Table A.1 presents the loss and evaluation metric values (refer to Sect. 3.4) for both models. We observe that SimCLR without RSV nearly achieves perfect values for the NT-Xent loss and accuracy metrics, with a top-1 accuracy of 1.00 and a mean position accuracy close to 1. This indicates that the model can perfectly distinguish between two augmented views of a given input image and all other augmented views within the batch, suggesting that the model is focusing on features not explicitly related to the morphology of radio galaxies. In contrast, Sim-CLR trained with RSV has significantly lower values, with a top-1 accuracy of 0.19 and a mean position accuracy of 49. Taking into account the difference in the SNN metric of 3.58 between the models, this suggests that the model trained with RSV is concentrating on features more related to morphology, making it more challenging to distinguish sources with similar morphologies. Additionally, this indicates that RSV enhances morphological clustering in the representation space, causing the most similar images, as identified by SI-SSIM, to be significantly more cohesive than other images in the batch.
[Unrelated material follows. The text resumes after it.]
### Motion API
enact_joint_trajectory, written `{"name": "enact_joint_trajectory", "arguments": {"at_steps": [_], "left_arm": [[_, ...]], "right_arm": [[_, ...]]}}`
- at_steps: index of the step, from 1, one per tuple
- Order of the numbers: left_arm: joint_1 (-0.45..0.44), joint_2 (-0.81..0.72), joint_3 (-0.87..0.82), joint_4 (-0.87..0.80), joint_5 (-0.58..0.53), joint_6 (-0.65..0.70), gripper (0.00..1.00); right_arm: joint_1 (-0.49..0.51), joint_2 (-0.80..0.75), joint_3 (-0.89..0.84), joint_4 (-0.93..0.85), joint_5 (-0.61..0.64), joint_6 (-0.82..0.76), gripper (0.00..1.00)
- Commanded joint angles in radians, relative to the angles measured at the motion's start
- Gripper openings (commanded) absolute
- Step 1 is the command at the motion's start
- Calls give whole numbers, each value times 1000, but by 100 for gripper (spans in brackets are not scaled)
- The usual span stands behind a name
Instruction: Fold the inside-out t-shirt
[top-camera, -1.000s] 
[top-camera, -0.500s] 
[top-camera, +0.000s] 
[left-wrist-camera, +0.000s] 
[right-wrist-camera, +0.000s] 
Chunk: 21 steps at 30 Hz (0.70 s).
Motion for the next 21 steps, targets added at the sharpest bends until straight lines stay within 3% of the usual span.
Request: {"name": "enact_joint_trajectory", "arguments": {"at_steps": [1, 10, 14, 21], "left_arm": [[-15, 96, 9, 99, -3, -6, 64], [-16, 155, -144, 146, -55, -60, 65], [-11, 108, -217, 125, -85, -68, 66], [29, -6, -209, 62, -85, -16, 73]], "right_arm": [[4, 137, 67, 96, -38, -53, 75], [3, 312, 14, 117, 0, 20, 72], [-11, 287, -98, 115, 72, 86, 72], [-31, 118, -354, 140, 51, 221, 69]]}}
Finally, we find that the representations from both models, when used in a linear model, effectively differentiate between linear and bent centre-bright and edge-bright sources.

Table A.1

Performance comparison of SimCLR pre-training with and without RSV.

Next, we examine how these metrics translate into the morphological classes we can recover within the pre-labels. After conducting the clustering scan (see Sect. 3.3), we identify 95 clusters with the model including RSV and 82 clusters without RSV. Although the number of clusters is relatively similar, the model trained without RSV fails to capture the morphological classes: bright core, single lobe, diffuse bent and structured bent. These classes represent one-third of the total number of classes identified in the unlabelled sample. Therefore, we conclude this section by acknowledging that the inclusion of the random augmentation enables the model to detect additional morphologies, in particular bent sources.
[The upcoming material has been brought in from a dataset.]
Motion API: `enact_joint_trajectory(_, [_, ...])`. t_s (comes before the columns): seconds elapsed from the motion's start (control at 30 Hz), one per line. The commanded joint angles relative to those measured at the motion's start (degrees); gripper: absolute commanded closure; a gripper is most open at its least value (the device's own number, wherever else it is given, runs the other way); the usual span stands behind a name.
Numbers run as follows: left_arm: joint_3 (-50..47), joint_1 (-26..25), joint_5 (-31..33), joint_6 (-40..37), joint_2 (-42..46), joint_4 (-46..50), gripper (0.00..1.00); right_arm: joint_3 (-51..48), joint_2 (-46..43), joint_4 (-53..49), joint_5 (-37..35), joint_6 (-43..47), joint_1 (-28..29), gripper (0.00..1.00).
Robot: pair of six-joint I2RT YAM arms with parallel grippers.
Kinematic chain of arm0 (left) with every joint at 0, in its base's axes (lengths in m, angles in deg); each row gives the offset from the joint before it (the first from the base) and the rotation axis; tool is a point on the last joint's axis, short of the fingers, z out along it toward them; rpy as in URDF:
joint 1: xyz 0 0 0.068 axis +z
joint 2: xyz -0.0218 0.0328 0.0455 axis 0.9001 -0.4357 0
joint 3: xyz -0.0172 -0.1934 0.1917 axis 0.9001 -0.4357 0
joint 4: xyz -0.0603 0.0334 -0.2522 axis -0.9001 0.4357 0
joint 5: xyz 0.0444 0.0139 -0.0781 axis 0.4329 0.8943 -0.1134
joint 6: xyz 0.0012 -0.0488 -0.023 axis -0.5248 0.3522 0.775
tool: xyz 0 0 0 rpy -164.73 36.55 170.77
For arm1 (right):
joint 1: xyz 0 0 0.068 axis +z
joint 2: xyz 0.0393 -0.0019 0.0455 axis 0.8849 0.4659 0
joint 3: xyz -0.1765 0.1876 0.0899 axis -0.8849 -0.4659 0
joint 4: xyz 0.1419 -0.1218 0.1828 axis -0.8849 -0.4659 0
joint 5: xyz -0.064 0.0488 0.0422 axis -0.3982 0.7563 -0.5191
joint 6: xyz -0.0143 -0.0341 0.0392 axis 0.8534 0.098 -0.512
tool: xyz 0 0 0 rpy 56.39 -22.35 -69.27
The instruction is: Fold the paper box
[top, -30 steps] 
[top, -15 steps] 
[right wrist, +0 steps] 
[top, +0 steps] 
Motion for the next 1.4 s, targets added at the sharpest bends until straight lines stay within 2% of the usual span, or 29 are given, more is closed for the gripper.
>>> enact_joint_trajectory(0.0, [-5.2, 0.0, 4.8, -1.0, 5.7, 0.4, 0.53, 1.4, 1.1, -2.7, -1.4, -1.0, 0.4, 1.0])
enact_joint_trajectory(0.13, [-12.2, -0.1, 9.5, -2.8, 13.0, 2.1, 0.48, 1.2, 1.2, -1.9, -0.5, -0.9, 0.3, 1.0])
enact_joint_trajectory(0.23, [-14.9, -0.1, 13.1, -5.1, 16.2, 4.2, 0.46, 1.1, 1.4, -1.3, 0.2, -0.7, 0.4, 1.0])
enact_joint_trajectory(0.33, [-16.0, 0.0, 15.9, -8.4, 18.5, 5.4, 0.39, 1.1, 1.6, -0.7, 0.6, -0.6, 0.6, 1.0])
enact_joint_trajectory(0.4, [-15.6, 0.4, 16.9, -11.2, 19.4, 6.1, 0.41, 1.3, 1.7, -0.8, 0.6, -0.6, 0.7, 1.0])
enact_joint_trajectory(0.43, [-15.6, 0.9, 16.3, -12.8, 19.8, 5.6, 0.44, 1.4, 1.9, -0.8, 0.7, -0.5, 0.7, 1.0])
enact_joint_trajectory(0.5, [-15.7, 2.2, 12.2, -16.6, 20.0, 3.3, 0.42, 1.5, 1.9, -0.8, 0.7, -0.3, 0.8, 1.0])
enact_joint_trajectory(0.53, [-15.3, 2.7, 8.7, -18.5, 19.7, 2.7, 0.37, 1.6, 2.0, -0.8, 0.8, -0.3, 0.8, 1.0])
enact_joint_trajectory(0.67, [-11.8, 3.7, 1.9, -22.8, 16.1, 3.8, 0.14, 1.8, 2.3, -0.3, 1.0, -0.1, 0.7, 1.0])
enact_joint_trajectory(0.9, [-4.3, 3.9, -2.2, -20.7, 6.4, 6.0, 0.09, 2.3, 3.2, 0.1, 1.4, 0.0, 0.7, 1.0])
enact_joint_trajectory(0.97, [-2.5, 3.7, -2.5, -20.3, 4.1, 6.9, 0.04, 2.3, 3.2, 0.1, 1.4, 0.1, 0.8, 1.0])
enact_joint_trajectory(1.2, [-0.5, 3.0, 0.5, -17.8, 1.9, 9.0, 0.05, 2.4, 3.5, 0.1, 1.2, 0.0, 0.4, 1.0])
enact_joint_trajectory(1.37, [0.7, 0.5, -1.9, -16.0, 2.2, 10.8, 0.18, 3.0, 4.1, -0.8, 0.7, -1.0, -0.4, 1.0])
Appendix B Classification evaluation

In this section, we compare the class labels assigned by our algorithm with those determined through visual inspection. To this end, we manually labelled 1169 images, covering all 12 classes identified by our method. Manual labelling proved challenging due to the model’s unknown classification criteria, inherent uncertainties in human judgement, and the rarity of certain morphologies. Consequently, the dataset is highly imbalanced, with the class distribution presented in Table B.1. Additionally, we provide the counts for subsets of images with predicted class probability below 85% and above 99%.

Table B.1

Class distribution of manually labelled images.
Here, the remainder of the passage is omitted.